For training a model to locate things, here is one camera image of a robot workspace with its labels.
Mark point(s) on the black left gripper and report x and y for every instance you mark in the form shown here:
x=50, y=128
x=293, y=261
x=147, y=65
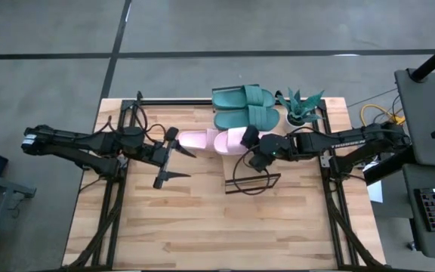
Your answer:
x=162, y=156

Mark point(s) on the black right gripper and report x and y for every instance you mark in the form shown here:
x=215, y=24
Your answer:
x=274, y=147

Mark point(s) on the pink rubber slide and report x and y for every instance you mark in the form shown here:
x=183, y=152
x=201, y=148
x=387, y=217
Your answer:
x=196, y=139
x=229, y=141

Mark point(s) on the teal rubber slide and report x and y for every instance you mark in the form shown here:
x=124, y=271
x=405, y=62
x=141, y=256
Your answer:
x=236, y=97
x=240, y=119

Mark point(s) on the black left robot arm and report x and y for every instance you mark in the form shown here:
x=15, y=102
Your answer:
x=70, y=141

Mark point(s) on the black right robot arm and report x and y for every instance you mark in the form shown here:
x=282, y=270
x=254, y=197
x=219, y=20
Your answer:
x=353, y=141

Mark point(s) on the green plant in white pot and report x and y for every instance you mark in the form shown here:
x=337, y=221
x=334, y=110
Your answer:
x=298, y=107

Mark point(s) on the white paper sheet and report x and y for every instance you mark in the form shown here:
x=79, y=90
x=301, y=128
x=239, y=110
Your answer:
x=376, y=192

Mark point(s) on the grey desk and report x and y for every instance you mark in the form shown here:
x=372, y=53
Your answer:
x=421, y=121

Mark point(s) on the black slanted pole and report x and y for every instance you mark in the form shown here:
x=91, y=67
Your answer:
x=434, y=58

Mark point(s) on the silver metal bracket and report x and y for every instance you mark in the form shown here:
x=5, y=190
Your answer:
x=325, y=161

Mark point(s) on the black aluminium rig frame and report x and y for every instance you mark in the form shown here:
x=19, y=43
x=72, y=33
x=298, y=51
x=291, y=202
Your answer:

##############################

> [EXERCISE DESCRIPTION]: For every line above that holds the word "slide", report the whole line.

> [TASK ANSWER]:
Mark point(s) on the pink rubber slide and report x and y for every instance you mark in the form shown here:
Mark point(s) on the teal rubber slide and report x and y for every instance you mark in the form shown here:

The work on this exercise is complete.